Return each line of the data that follows exactly as it reads.

= = = =

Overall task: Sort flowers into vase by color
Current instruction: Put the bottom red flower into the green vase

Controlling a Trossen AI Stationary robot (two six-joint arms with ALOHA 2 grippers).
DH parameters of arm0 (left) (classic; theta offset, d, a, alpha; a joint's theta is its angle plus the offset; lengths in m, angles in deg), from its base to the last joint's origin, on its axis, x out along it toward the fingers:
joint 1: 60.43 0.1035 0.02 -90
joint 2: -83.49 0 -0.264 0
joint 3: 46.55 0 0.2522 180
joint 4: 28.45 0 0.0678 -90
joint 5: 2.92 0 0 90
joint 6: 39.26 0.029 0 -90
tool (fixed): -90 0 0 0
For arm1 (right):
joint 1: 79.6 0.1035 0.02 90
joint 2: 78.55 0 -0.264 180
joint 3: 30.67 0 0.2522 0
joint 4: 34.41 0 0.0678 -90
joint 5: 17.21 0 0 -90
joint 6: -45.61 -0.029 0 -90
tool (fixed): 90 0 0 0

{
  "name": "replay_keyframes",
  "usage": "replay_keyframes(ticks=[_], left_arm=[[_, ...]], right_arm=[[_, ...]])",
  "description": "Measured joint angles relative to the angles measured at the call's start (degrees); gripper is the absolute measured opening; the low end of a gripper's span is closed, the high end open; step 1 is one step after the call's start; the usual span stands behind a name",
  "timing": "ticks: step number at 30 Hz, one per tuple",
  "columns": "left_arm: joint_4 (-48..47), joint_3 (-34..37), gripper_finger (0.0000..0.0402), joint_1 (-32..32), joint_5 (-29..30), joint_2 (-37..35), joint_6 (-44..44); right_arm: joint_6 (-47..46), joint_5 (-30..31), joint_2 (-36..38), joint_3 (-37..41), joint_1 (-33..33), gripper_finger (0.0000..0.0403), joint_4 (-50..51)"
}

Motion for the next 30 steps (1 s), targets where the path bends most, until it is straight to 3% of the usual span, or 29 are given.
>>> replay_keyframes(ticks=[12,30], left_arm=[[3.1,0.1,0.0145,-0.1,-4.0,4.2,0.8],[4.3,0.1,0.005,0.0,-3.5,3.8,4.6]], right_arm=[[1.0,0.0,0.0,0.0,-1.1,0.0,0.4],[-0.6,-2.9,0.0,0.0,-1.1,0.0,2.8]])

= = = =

# The answer
Overall task: Sort flowers into vase by color
Current instruction: Put the bottom red flower into the green vase

Controlling a Trossen AI Stationary robot (two six-joint arms with ALOHA 2 grippers).
DH parameters of arm0 (left) (classic; theta offset, d, a, alpha; a joint's theta is its angle plus the offset; lengths in m, angles in deg), from its base to the last joint's origin, on its axis, x out along it toward the fingers:
joint 1: 60.43 0.1035 0.02 -90
joint 2: -83.49 0 -0.264 0
joint 3: 46.55 0 0.2522 180
joint 4: 28.45 0 0.0678 -90
joint 5: 2.92 0 0 90
joint 6: 39.26 0.029 0 -90
tool (fixed): -90 0 0 0
For arm1 (right):
joint 1: 79.6 0.1035 0.02 90
joint 2: 78.55 0 -0.264 180
joint 3: 30.67 0 0.2522 0
joint 4: 34.41 0 0.0678 -90
joint 5: 17.21 0 0 -90
joint 6: -45.61 -0.029 0 -90
tool (fixed): 90 0 0 0

{
  "name": "replay_keyframes",
  "usage": "replay_keyframes(ticks=[_], left_arm=[[_, ...]], right_arm=[[_, ...]])",
  "description": "Measured joint angles relative to the angles measured at the call's start (degrees); gripper is the absolute measured opening; the low end of a gripper's span is closed, the high end open; step 1 is one step after the call's start; the usual span stands behind a name",
  "timing": "ticks: step number at 30 Hz, one per tuple",
  "columns": "left_arm: joint_4 (-48..47), joint_3 (-34..37), gripper_finger (0.0000..0.0402), joint_1 (-32..32), joint_5 (-29..30), joint_2 (-37..35), joint_6 (-44..44); right_arm: joint_6 (-47..46), joint_5 (-30..31), joint_2 (-36..38), joint_3 (-37..41), joint_1 (-33..33), gripper_finger (0.0000..0.0403), joint_4 (-50..51)"
}

Motion for the next 30 steps (1 s), targets where the path bends most, until it is straight to 3% of the usual span, or 29 are given.
>>> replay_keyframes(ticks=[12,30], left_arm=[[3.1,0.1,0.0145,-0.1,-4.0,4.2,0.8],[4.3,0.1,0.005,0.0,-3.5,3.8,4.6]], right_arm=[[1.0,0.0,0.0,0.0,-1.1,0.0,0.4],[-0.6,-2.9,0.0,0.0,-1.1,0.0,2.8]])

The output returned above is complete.